Goldman Sachs had 600 traders in New York City making markets in US stocks in 2000.
That number is down to fewer than 10 today.
The statistic is one of several nuggets from a Credit Suisse report on how the bank uses technology, following a conversation with chief information officer Marty Chavez.
The analysts estimate that Goldman spends $2.5 billion to $3.2 billion on technology each year, or about 7%-9% of revenue.
This has big implications for the bank’s staff. In some ways, technology can make their lives easier. Last month, the bank announced a new initiative designed to make the lives of junior investment bankers easier — by letting technology do more of the grunt work for them.
But technology might also soon replace more workers. The note said (emphasis ours):
Embrace Disruption — management of Goldman is very much of the belief — and we can’t argue with this — that there will be far more value ascribed to those who embrace new, albeit disruptive, technologies. This disruption can be people “destructive” at times, but it can be far more destructive to be left behind in a business poised for profound change. Importantly, these changes may be disruptive, but also both relationship and profit margin enhancing, through delivery of a better product to Goldman’s clients.
There’s ways for Goldman to be more efficient with its tech-spending. About 30% of the annual expense goes for maintenance, which covers things like communications, market data expenses and software licensing.

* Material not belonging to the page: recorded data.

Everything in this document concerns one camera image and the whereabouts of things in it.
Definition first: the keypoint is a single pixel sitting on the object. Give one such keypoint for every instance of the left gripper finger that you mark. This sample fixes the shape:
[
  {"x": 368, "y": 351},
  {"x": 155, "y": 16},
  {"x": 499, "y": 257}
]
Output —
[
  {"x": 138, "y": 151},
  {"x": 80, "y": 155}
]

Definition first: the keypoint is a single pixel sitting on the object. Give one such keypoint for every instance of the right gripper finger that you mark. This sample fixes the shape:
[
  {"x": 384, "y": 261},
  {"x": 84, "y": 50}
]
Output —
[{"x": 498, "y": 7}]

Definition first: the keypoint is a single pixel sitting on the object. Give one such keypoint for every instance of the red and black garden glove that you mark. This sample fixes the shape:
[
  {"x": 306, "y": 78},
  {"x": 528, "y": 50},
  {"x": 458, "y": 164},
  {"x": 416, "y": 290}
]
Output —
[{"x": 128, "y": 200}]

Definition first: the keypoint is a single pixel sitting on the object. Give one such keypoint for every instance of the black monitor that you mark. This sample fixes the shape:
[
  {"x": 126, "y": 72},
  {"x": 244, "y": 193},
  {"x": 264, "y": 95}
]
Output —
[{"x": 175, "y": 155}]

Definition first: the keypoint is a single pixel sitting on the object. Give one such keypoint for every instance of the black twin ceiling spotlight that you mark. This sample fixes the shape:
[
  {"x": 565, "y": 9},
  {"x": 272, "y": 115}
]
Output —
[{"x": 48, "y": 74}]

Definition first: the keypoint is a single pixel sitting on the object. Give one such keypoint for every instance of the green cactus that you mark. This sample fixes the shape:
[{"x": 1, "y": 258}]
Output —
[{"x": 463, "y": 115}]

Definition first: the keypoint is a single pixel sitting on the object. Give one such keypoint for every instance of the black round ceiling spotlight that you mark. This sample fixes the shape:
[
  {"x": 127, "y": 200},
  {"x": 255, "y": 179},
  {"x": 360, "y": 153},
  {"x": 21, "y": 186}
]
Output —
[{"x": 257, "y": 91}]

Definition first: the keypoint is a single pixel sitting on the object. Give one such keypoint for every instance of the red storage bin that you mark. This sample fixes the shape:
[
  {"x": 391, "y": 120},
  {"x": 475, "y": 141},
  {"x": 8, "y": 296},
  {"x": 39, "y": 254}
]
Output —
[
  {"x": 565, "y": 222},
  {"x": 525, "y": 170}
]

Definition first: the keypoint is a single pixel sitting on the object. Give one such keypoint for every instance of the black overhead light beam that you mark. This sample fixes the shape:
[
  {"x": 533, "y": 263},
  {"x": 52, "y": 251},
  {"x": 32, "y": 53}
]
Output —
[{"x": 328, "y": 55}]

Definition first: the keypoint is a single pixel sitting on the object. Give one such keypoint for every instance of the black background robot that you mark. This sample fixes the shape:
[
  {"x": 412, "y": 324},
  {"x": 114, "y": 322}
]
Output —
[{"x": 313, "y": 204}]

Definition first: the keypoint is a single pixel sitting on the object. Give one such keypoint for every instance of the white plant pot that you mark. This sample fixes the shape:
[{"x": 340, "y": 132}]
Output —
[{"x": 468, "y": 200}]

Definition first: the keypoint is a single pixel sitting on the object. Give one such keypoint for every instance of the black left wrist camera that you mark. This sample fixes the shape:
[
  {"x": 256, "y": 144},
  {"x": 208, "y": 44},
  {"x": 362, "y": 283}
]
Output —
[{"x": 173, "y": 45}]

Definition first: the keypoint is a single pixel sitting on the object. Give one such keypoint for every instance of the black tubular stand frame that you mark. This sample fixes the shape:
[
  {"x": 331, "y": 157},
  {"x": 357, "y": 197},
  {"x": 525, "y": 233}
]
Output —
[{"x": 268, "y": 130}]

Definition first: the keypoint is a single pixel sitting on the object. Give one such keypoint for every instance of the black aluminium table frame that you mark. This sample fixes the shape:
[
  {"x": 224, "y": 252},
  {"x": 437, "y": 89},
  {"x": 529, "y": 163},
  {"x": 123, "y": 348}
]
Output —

The bank wants to get that down to 10%, which is more comparable with software companies.
That would free up $600 million to $800 million, which could either go back to the bottom line, or be reinvested strategically, Credit Suisse estimates.
These strategic investments could include things like investing in blockchain technology that underpins the use of bitcoin, with the Credit Suisse analysts noting that Goldman Sachs is “very interested in the use of Blockchain/distributed ledger technology.”
Other investments include Symphony, the instant communications platform out to displace Bloomberg’s terminal, and Goldman’s Marquee app, which delivers data and analytics to staff and is now being rolled out to clients.